In the Court below the
plaintiffs claim against the defendants who are the
administrators of the Estate of Joseph Kweku Gyesi was
for
(a) Recovery of
¢2million being loan the said Joseph Kweku Gyesi
(deceased) took from the Gomoa Rural Bank, Apam on
30/3/89.
(b) Interest of 30% on
the loan from 30/3/89 until the suit was disposed of,
(c) ¢1 million damages
for breach of contract.
d) Costs”
The defendants
counter-claimed against the plaintiff jointly and
severally for
(a) ¢3,200,000.00 being
loss of use of vehicle number GN 4625 for 8 months from
September 1989 to June 1990.
(b) Recovery of
¢255,000 being loss of repairs to GN 4625.
(c) Recovery of
possession of GN 4625 wrongfully detained
(d) ¢3million damages
for detinue and / or conversion of the truck GN 4625.
(e) Loss of use at
¢400,000.00 per month till date of judgment or date
vehicle is released to the first and second defendants.
(f) Perpetual
injunction restraining the plaintiffs their servants and
/ or agents from interfering with GN 4625 or other
assets of the estate.
The first defendant
alone counter-claimed against the plaintiffs jointly and
severally for ¢1,500,000 for unlawful arrest detention
and assault.
Briefly the facts of
the case are that Joseph Kweku Gyesi (deceased) was a
brother of the 1st defendant and married to the 2nd
defendant in his lifetime.
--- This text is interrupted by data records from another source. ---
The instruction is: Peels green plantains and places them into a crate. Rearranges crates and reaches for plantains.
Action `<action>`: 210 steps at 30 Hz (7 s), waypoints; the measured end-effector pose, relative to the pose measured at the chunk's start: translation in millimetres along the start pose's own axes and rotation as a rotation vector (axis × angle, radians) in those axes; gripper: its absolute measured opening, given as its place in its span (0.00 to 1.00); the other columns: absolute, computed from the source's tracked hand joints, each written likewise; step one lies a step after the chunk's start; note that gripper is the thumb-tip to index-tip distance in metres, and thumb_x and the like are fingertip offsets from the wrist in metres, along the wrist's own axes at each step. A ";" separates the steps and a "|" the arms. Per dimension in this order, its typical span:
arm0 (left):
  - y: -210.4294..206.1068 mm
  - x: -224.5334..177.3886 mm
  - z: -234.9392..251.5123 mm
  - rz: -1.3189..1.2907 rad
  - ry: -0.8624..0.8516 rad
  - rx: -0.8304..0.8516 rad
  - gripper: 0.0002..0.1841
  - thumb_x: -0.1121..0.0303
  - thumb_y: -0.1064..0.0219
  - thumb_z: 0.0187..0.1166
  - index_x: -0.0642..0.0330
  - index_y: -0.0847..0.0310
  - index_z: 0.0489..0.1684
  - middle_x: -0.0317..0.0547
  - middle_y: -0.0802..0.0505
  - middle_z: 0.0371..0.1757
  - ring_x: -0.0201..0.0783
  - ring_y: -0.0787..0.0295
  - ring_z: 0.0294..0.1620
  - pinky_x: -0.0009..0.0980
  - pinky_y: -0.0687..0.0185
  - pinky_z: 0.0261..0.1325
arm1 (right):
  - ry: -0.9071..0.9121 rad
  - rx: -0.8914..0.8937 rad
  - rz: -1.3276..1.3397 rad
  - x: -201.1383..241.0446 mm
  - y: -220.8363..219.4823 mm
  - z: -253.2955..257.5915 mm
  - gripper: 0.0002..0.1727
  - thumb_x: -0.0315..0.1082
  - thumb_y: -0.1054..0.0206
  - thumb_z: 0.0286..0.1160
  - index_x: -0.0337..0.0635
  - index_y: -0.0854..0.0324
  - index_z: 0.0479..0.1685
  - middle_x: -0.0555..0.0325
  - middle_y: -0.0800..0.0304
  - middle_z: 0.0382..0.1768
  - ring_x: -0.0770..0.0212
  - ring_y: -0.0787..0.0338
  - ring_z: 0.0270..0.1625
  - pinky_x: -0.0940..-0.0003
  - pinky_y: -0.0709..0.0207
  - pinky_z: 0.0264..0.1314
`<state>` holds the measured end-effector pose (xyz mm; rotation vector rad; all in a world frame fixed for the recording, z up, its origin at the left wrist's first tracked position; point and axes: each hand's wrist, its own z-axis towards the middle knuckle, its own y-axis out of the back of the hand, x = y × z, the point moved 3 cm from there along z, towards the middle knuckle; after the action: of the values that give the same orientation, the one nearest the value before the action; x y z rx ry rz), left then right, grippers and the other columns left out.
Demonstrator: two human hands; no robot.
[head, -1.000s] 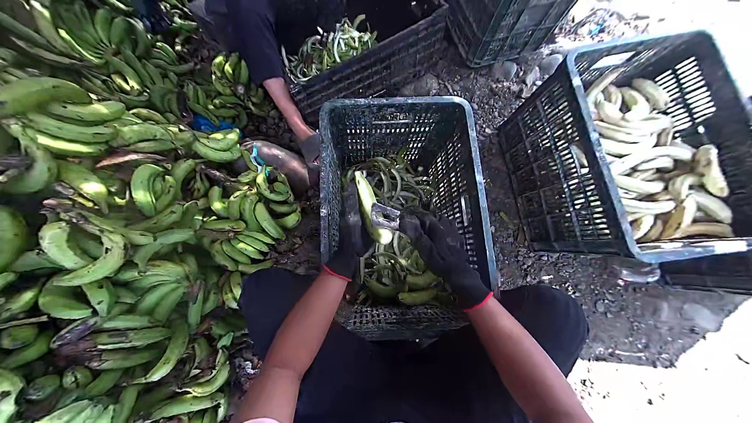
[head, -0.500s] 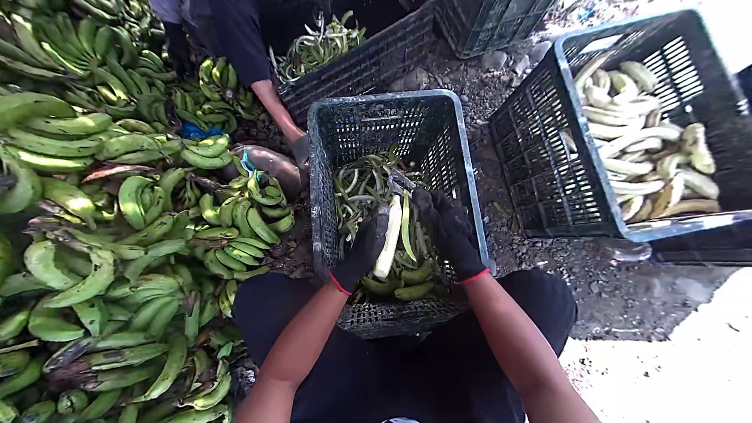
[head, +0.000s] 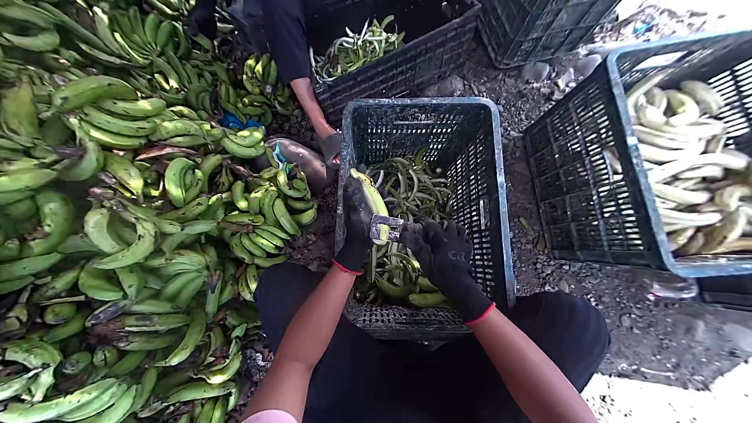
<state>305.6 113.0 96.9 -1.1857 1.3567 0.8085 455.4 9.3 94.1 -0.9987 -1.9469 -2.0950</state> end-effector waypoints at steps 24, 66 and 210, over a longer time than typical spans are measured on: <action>-30.4 5.1 3.9 0.360 -0.064 0.349 0.25 0.65 0.59 0.95 0.71 0.37 0.83 0.57 0.21 0.77 0.31 0.25 0.75 0.27 0.34 0.80 | -0.121 -0.070 0.172 -33.3 24.9 5.1 0.44 0.78 0.62 0.79 0.55 0.23 0.74 0.33 0.17 0.59 0.28 0.16 0.60 0.26 0.25 0.48; -10.6 154.5 -43.4 1.825 0.296 1.147 0.25 0.71 0.40 0.84 0.62 0.30 0.82 0.66 0.26 0.82 0.68 0.39 0.86 0.68 0.37 0.79 | -0.292 0.096 1.255 -55.3 86.8 30.6 0.45 0.68 0.83 0.87 0.46 0.28 0.70 0.58 0.11 0.43 0.66 0.15 0.26 0.71 0.18 0.27; 7.5 -22.2 -18.4 0.168 0.056 -0.456 0.30 0.50 0.69 0.95 0.60 0.37 0.83 0.58 0.22 0.76 0.49 0.25 0.76 0.52 0.28 0.74 | 0.188 -0.333 0.019 10.1 -19.5 -2.8 0.46 0.80 0.52 0.70 0.58 0.15 0.73 0.33 0.15 0.59 0.27 0.20 0.65 0.26 0.33 0.62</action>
<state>290.8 102.0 120.3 -1.4633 1.3705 1.2611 436.7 13.6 82.9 -0.8259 -1.5292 -2.4539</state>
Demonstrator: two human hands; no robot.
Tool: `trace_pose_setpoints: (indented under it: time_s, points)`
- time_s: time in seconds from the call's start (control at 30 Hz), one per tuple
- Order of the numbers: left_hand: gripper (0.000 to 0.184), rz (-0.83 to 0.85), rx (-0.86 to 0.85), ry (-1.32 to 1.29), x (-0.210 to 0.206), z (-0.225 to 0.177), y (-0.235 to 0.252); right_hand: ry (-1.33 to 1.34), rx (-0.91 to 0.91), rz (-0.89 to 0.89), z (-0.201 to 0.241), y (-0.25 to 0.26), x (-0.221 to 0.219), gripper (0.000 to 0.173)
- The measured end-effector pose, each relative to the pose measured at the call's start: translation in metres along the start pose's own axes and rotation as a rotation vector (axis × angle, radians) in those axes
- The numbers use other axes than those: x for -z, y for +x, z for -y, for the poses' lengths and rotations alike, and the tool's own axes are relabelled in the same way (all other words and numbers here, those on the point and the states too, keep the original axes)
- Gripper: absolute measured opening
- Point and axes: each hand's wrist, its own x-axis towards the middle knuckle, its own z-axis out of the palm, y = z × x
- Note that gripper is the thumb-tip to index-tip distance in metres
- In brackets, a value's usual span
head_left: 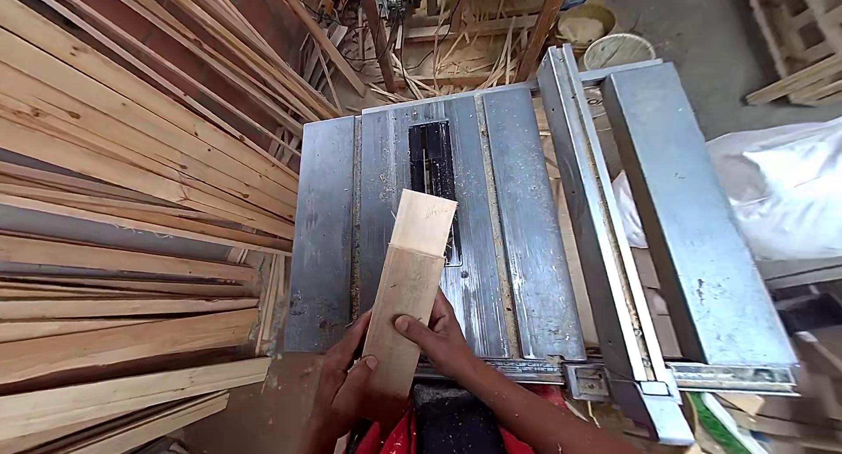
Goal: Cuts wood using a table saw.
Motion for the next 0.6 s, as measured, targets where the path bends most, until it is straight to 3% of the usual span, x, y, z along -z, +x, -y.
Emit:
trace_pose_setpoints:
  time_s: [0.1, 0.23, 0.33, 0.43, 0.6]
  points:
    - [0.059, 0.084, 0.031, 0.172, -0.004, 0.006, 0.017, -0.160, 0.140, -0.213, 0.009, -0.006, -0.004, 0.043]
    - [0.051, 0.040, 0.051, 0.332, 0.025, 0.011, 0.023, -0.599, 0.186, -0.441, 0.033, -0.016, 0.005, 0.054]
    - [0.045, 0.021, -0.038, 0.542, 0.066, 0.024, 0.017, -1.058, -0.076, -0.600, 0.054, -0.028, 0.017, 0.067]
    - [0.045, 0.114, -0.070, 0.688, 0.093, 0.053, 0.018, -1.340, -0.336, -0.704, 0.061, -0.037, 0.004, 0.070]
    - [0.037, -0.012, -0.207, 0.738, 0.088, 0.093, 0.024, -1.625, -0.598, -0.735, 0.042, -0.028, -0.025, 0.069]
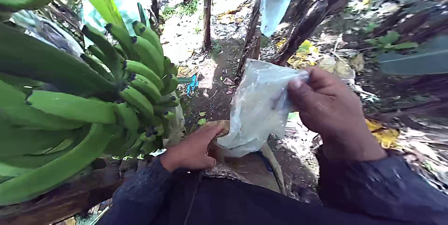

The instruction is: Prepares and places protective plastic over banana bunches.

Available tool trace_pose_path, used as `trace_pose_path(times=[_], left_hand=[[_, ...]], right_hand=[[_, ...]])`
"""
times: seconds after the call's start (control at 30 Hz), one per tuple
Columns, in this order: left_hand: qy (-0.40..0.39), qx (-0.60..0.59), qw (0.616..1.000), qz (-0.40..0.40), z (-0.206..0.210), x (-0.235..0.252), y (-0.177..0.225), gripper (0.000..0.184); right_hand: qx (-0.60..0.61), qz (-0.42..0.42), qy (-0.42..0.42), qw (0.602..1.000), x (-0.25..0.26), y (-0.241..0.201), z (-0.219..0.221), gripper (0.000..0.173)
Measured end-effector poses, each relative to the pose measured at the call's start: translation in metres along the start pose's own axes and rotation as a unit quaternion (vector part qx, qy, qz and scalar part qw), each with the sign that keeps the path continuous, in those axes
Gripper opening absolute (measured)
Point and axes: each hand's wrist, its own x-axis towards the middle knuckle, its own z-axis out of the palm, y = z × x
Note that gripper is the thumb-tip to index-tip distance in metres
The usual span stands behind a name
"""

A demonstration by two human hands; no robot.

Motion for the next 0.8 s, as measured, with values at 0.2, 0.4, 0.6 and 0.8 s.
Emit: trace_pose_path(times=[0.2, 0.4, 0.6, 0.8], left_hand=[[0.034, -0.041, 0.993, 0.11, 0.005, 0.029, 0.025, 0.042], [0.347, -0.159, 0.907, 0.179, -0.001, 0.048, 0.051, 0.016], [0.492, -0.161, 0.839, 0.167, -0.031, 0.068, 0.038, 0.015], [0.336, -0.281, 0.892, 0.112, -0.009, 0.082, 0.025, 0.022]], right_hand=[[0.155, -0.066, 0.011, 0.986, 0.021, -0.016, -0.007, 0.008], [-0.1, -0.027, 0.168, 0.98, 0.04, -0.033, -0.046, 0.024], [0.045, -0.102, 0.143, 0.983, -0.032, -0.049, 0.005, 0.017], [-0.012, 0.122, -0.043, 0.992, -0.027, 0.042, 0.1, 0.099]])
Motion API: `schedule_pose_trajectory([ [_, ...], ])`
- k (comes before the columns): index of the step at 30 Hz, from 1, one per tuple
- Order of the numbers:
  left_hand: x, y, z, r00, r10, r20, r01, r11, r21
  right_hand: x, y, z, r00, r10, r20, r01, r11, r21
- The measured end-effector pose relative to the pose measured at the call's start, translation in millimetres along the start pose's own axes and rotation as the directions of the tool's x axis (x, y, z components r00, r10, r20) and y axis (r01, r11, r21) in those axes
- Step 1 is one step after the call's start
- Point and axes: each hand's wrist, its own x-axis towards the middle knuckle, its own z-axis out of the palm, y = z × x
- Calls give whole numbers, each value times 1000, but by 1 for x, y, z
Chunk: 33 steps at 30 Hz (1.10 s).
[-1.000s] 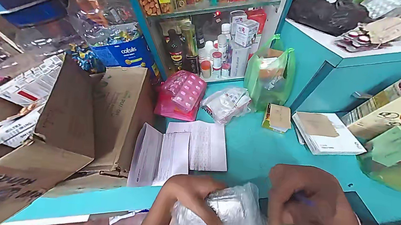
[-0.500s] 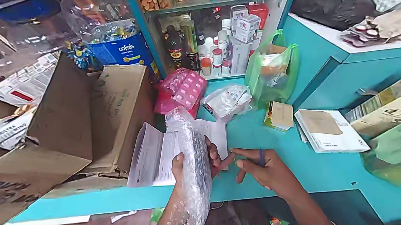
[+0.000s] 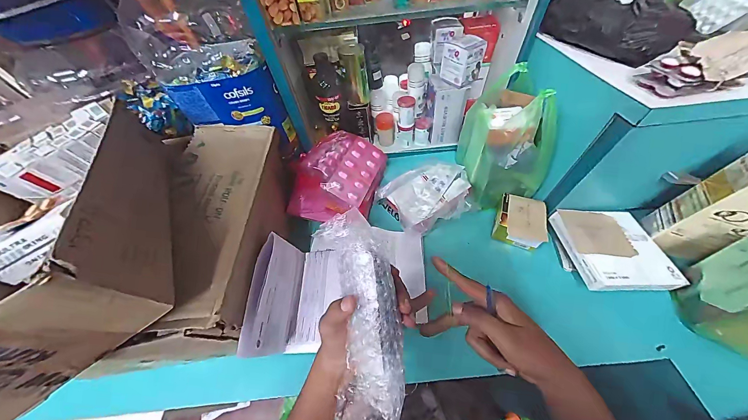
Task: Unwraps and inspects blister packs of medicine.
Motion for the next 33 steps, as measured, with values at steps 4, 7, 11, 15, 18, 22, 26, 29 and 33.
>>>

In his lifetime the late
Joseph Gyesi was a customer of the Gomoa Rural Bank
Apam, with which he kept a current account. On 30th
March 1989 the late Gyesi paid a Co-operative Bank
cheque number 147043 having the face value of ¢1,680,000
in his account. Without waiting for the cheque to be
cleared, its value was immediately credited to the
account of Gyesi by the Bank. Subsequently the cheque
was dishonoured. The bank then debited the account of
the deceased with the value of the cheque, which had
already been credited to his account. When 1st plaintiff
(Joseph Kofi Apreku) the bank manager realised that the
deceased’s indebtedness to the bank was in the region of
¢2,000,000 as indicated by the bank statement, Exhibit
E, he invited the deceased to provide security for his
indebtedness to the bank.
The testimony of 1st
plaintiff which was accepted by the Court was that the
deceased took his own witnesses to the bank at Apam
where he signed a document, Exhibit D which was
captioned “Simple Equitable Pledge” by which he pledges
his three vehicles as security for his indebtedness. The
evidence shows that not long after Exhibit D had been
signed the deceased died without paying any portion of
his indebtedness. The Manager who gave evidence as the
1st plaintiff was faced with the difficulty of
recovering the debt. He therefore caused to be seized
one of the three vehicles which had been provided as
security. In all the vehicle was detained for eight
months but later it was given back to the driver who had
driven it immediately before the seizure. It is in
evidence that when the 1st defendant arranged to get the
vehicle repaired the bank manager caused its seizure by
soldiers from Gondor Barracks to where the 1st defendant
was taken after the arrest. He was later released and
the vehicle was repaired for the use on the road.
The Court below came to
the decision that the credit loan advance totaling
¢2million was not paid. This among other things to be
discussed later in this judgment compelled him to give
judgment in favour of the plaintiffs and to dismiss the
defendants counter-claim.
The defendants have
appealed against the decision of the trial judge on a
number of grounds. Of these I consider the original
ground one namely “The judgment is against the weight of
the evidence” very crucial for the determination of this
appeal. The undisputed evidence on record is that the
deceased paid into his current account with the Gomoa
Rural Bank the cheque Exhibit A and its face value was
immediately credited to his account. It is also not
disputed that at the time the cheque was paid the
deceased's accounts were in the red to the tune of
¢557,677.40 as evidenced by the two bank statements,
Exhibit E and one. It. is also in evidence from the bank
statements that before the cheque was returned as
dishonoured the deceased withdrew monies amounting to
¢1,270,000 from his current account. So that when the
dishonoured cheque was debited, the deceased was
indebted to the bank to the tune of ¢2,000,000.
The plaintiffs’
witnesses testified and their testimony was believed by
the trial judge that when the deceased asked Insaido
(PW2) and Otabil (PW3) to accompany him to the bank
where he intended to use his three vehicles to provide
security, he disclosed to them that he was indebted to
the bank to the tune of ¢2,000,000. Kwesi Otabil (PW3)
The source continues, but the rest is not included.